* WORK INSTRUCTIONS: Check every line of the entries below for "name", and copy the lines that have it.

* AVAILABLE RECORDS:

━━━━━━━━━━

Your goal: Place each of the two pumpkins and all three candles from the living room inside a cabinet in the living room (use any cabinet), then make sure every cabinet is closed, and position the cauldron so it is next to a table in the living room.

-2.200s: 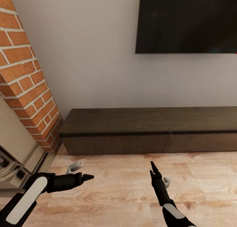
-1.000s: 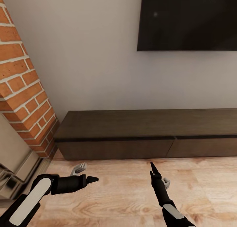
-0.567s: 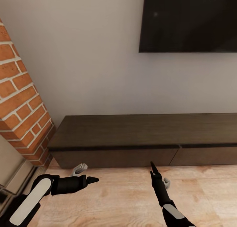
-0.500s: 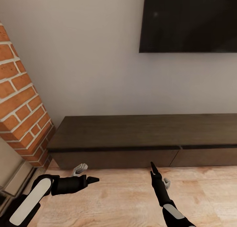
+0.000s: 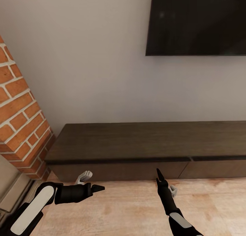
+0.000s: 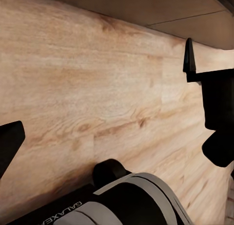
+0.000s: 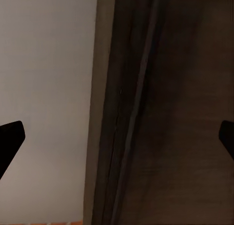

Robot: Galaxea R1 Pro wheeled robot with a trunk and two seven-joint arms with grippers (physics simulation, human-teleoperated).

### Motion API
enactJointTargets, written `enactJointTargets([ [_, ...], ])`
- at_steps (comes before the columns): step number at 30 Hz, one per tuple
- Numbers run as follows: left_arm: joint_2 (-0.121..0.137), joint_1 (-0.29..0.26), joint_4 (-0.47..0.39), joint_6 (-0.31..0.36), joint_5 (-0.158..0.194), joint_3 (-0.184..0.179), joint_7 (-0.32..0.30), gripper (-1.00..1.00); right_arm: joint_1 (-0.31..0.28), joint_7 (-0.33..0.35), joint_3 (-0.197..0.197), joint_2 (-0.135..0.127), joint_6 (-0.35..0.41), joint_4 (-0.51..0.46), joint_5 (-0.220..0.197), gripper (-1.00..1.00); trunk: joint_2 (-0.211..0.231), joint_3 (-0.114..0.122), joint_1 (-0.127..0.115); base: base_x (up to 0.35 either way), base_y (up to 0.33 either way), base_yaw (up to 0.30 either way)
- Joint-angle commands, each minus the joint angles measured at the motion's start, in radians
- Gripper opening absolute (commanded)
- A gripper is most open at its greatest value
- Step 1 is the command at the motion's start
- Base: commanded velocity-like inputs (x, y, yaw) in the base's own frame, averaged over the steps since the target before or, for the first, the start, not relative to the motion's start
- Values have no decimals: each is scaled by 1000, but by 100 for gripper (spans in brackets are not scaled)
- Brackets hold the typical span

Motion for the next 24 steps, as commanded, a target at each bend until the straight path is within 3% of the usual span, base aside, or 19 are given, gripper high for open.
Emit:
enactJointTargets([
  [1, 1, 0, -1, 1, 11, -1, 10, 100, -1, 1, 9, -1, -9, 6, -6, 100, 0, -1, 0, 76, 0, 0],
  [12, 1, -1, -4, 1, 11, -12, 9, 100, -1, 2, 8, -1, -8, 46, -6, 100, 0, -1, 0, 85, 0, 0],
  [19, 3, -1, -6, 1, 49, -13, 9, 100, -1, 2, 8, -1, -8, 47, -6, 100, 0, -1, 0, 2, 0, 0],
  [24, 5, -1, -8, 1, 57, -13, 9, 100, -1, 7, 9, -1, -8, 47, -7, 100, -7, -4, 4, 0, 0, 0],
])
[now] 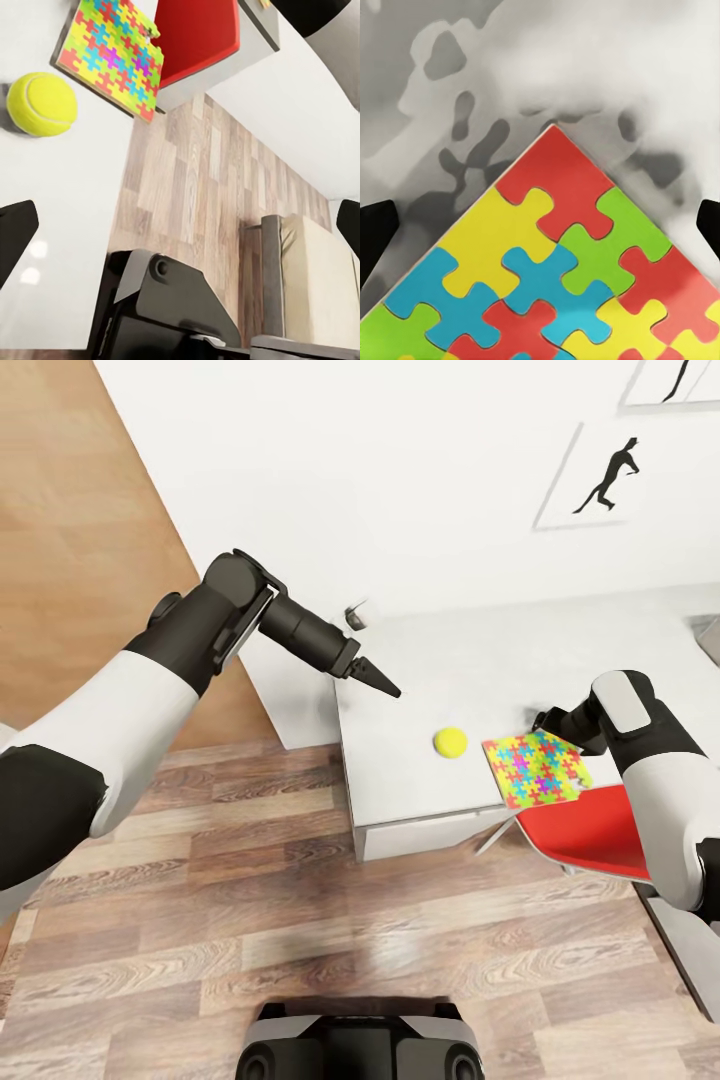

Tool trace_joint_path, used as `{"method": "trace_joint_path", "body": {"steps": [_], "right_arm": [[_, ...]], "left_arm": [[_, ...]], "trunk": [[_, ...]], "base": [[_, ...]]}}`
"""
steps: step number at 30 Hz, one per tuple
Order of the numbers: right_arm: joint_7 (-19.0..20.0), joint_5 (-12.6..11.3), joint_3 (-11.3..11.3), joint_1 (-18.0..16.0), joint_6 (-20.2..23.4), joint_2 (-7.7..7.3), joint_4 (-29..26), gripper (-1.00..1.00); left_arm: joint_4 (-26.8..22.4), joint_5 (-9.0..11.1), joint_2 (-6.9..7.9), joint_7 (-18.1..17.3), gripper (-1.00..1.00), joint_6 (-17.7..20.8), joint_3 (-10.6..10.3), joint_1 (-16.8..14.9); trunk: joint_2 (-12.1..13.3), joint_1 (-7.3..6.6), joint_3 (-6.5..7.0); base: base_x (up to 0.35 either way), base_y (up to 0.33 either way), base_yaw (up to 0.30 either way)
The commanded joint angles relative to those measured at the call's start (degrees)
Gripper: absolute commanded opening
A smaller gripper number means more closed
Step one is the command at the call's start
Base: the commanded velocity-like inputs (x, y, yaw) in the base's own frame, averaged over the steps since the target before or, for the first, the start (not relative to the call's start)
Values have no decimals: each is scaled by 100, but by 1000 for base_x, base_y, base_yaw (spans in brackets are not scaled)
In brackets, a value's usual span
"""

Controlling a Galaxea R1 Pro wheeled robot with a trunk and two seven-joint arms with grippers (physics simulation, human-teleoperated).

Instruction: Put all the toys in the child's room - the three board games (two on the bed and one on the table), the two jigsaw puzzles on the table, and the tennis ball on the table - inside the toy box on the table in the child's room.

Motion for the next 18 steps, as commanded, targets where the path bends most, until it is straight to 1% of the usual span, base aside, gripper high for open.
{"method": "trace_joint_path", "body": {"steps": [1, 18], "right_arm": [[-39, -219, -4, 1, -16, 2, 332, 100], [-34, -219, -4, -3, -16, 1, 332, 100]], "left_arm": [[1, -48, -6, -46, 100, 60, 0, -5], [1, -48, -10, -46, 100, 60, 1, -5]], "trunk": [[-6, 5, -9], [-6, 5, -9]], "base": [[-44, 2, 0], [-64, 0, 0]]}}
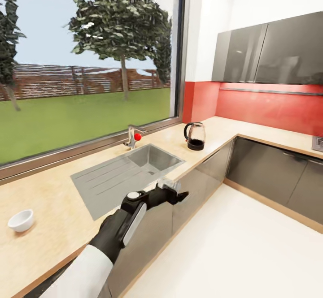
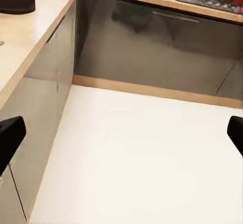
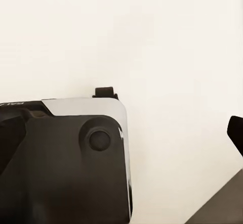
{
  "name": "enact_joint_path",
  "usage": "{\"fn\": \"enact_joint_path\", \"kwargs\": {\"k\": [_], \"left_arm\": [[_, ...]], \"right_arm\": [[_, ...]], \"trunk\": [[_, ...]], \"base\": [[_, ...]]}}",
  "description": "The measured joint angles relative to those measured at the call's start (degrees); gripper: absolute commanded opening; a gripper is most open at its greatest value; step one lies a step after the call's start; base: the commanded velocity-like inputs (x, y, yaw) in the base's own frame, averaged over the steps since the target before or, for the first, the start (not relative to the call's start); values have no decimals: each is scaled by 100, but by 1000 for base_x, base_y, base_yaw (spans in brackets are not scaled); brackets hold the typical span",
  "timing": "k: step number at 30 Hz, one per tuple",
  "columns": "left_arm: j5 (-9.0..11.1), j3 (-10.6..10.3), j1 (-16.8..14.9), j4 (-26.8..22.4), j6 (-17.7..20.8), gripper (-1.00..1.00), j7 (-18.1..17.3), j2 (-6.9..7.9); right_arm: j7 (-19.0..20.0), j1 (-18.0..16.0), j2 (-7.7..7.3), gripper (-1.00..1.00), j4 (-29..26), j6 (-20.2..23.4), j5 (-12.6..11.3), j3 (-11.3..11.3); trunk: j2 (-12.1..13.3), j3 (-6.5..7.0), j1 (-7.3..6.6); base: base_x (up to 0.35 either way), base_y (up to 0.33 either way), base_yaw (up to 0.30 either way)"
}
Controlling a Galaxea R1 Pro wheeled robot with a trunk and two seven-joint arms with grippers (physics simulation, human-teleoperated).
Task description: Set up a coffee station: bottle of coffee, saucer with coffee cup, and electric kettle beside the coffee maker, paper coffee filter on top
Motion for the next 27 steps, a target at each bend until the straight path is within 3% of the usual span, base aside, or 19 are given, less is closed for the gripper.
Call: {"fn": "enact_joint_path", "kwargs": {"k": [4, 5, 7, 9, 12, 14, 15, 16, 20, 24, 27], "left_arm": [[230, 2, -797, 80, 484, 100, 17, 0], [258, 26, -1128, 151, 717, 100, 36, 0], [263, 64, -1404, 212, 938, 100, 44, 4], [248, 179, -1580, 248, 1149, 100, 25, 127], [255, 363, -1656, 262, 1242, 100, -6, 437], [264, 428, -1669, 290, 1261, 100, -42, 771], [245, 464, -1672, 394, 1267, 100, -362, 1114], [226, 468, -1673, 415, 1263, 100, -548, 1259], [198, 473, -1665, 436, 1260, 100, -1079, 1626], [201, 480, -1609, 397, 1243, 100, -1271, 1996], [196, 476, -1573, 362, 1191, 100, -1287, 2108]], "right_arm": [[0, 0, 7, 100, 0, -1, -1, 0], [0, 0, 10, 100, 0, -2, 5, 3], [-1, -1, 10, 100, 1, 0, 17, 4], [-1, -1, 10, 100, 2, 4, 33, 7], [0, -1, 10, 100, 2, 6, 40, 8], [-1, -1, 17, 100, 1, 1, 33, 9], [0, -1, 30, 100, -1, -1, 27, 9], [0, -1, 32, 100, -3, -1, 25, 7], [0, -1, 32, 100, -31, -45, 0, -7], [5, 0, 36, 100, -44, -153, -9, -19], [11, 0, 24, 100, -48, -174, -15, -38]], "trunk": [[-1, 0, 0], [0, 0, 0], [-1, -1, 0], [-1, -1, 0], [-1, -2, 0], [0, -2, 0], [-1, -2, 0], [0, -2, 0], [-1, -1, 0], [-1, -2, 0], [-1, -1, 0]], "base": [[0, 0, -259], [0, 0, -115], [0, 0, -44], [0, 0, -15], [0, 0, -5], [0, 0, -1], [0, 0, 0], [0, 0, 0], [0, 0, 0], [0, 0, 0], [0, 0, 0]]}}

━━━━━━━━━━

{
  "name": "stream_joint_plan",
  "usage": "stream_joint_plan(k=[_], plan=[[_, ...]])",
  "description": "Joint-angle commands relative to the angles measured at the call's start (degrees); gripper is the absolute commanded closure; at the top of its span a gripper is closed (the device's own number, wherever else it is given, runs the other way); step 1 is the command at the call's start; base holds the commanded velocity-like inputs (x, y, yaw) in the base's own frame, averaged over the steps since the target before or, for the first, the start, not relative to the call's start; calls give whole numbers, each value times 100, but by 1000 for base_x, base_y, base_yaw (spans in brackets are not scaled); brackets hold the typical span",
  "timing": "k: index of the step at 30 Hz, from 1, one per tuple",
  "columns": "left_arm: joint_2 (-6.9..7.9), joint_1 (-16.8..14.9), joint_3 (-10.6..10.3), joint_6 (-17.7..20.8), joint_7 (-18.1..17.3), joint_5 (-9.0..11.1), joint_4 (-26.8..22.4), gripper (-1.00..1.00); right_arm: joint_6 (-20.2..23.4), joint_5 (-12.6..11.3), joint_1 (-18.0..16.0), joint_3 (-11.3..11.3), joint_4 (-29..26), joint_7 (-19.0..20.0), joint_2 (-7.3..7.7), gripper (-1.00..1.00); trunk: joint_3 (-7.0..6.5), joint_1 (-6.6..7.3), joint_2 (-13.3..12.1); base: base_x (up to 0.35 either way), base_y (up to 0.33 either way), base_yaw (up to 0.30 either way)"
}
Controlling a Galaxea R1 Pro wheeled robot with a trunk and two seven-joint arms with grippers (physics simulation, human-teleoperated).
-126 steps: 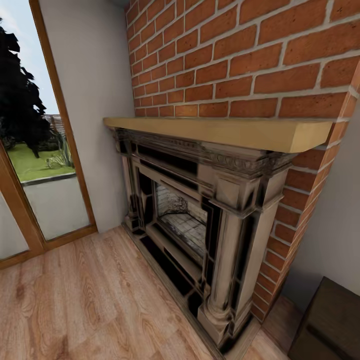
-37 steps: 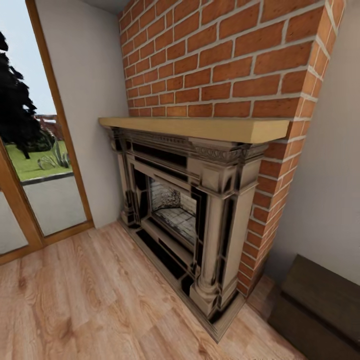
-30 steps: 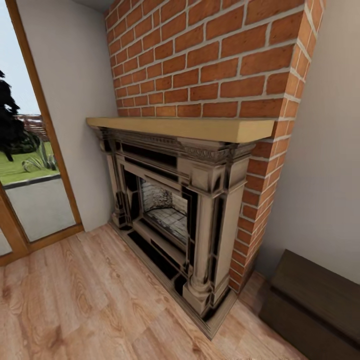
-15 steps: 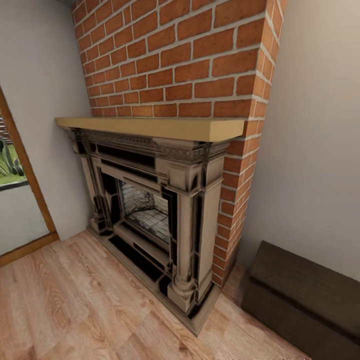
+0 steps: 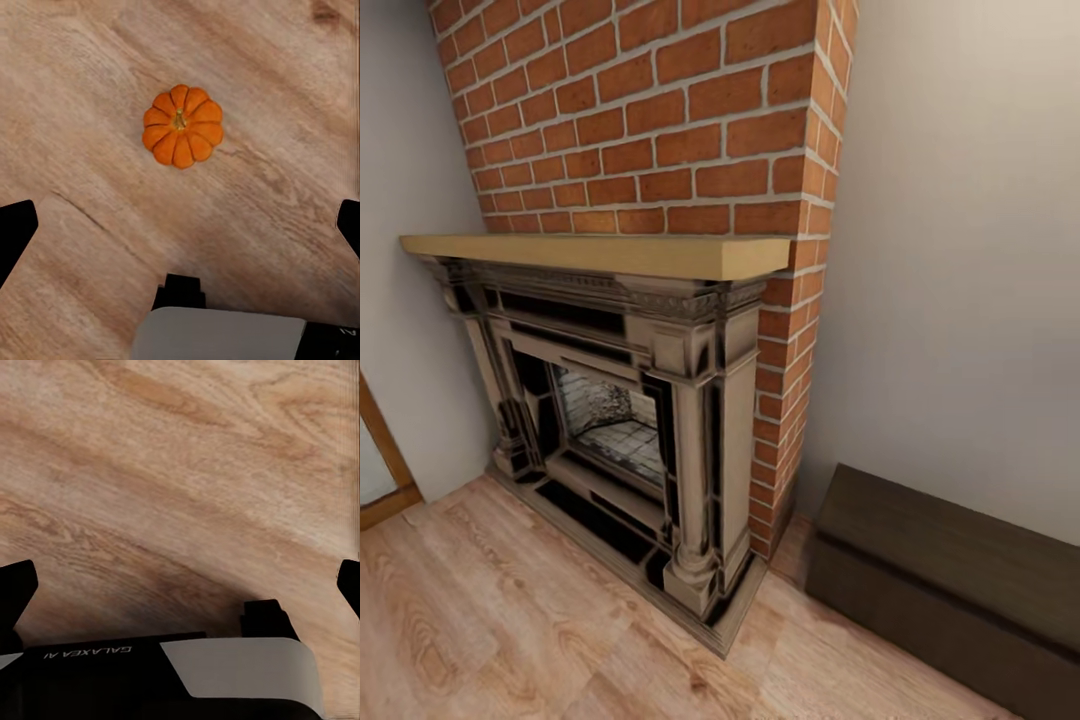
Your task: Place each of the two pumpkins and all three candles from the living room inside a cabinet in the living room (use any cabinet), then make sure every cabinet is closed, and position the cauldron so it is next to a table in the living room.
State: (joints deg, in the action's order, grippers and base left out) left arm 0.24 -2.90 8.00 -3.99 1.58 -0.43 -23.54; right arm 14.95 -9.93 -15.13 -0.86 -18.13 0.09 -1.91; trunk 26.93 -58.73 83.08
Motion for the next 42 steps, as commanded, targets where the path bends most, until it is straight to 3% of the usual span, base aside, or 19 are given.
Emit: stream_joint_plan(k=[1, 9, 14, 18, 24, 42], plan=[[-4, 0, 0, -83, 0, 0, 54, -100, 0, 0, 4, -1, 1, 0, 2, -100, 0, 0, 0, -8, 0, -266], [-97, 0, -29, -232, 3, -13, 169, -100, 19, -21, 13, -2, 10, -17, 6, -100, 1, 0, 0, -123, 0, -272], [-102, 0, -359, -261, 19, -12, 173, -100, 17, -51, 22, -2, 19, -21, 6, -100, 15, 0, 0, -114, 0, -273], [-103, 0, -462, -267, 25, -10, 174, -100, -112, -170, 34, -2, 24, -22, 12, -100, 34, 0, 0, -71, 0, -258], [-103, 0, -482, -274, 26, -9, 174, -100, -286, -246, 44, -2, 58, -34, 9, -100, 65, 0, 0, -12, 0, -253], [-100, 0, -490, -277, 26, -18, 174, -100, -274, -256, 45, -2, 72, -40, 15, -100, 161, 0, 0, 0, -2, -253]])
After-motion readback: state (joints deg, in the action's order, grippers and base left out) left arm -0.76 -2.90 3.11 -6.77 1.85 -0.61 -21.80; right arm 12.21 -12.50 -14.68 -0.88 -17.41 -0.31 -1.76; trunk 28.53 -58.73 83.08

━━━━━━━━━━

* OUTPUT:
  "name": "enact_joint_path",
  "name": "stream_joint_plan",

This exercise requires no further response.